O governo real depende de uma ciência e, não, de uma ciência qualquer. Como vimos, ela se compõe de uma parte diretiva e outra crítica. Podemos acreditar que numa cidade toda multidão seja capaz de adquirir esta ciência? Só se a política fosse a mais fácil das artes. Assim como os médicos —quer nos curem contra ou por nossa vontade— os chefes políticos seriam os possuidores da ciência verdadeira e não de simulacro de ciência. Tanto na medicina como na política o que importa é a justiça com que é aplicado o conhecimento. Constituições são necessárias para regular a vida entre os homens, são como os regulamentos das competições. Mas se alguém conhece leis melhores do que as existentes não tem o direito de dá-las à própria cidade, senão com o consentimento de cada cidadão. De outro modo, não. Um médico que não procura dissuadir seu paciente —que nome se dará a esta violência? Como chamaríamos aquele que peca contra a arte da política? A ação política é capaz de combinar, num perfeito e único estofo, tecidos diferente tais como os caracteres enérgicos e os moderados. O homem real e o homem político podem dar à sua cidade esta combinação ideal.

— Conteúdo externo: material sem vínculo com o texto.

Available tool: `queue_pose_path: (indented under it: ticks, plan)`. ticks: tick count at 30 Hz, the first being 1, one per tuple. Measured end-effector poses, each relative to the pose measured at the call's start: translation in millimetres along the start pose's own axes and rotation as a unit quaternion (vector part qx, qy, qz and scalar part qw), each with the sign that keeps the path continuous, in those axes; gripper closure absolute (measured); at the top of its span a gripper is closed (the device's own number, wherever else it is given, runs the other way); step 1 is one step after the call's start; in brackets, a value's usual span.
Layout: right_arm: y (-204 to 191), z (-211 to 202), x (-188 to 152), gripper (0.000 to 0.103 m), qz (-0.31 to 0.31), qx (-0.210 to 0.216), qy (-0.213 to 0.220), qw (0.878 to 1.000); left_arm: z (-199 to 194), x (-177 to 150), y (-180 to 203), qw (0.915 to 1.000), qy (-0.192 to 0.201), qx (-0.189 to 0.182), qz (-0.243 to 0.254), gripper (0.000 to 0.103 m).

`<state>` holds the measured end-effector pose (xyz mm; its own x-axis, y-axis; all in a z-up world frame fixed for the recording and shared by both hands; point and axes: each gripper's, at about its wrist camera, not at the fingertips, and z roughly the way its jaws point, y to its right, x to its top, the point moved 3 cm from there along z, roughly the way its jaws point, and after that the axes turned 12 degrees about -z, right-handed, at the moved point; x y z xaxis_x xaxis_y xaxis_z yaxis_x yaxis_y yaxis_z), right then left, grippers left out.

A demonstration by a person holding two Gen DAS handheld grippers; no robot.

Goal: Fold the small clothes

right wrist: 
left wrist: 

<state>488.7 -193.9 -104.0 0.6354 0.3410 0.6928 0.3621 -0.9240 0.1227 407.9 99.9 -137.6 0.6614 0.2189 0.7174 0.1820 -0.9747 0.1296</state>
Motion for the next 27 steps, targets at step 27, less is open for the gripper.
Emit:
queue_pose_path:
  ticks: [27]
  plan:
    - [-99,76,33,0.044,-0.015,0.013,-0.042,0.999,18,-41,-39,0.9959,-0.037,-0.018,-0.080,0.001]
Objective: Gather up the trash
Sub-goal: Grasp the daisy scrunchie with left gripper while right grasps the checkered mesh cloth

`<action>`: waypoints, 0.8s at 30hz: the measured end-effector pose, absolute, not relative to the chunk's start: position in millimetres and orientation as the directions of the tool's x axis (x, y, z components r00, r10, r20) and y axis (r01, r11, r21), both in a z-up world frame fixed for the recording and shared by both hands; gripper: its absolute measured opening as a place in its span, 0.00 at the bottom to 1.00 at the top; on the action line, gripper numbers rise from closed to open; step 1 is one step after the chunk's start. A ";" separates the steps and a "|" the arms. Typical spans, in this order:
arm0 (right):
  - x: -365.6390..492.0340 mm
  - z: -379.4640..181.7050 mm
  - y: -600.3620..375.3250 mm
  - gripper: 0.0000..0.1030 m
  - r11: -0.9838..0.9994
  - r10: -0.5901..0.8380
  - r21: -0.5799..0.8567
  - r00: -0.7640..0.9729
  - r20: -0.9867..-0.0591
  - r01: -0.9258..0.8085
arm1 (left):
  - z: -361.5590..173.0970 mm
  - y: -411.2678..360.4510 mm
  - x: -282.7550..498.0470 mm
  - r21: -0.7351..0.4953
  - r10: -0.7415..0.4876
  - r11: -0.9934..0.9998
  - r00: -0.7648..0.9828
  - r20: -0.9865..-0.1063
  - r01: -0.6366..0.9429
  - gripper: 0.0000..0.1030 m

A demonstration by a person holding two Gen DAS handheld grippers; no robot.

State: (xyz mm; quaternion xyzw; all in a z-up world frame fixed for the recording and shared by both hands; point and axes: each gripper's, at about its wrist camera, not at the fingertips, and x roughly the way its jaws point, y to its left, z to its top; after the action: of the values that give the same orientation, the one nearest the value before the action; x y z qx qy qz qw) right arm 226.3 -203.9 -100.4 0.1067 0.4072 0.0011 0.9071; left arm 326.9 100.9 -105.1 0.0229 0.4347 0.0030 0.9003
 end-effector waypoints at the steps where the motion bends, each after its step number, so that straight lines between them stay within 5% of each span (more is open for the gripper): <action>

Platão, filósofo ateniense, morreu em 347 a. C., com mais de 80 anos. Jamais se casou e viajou muito. De uma família de políticos aristocráticos derrotados pela facção democrática (demagogos), seu pensamento político é elitista. Aparentemente foi discípulo de Sócrates que aparece com frequência em suas obras, utilizando-se de "método socrático" sob forma de diálogos. Sua "República" tornou-se símbolo do Estado ideal, ainda que dentro da visão aristocrática. O trecho acima foi extraído e adaptado do diálogo "Político", conversação entre dois personagens, "Jovem Sócrates" e "Estrangeiro", cabendo a este a doutrinação e ao outro acompanhamento. O texto utilizado dos "Diálogos", da Editora Globo.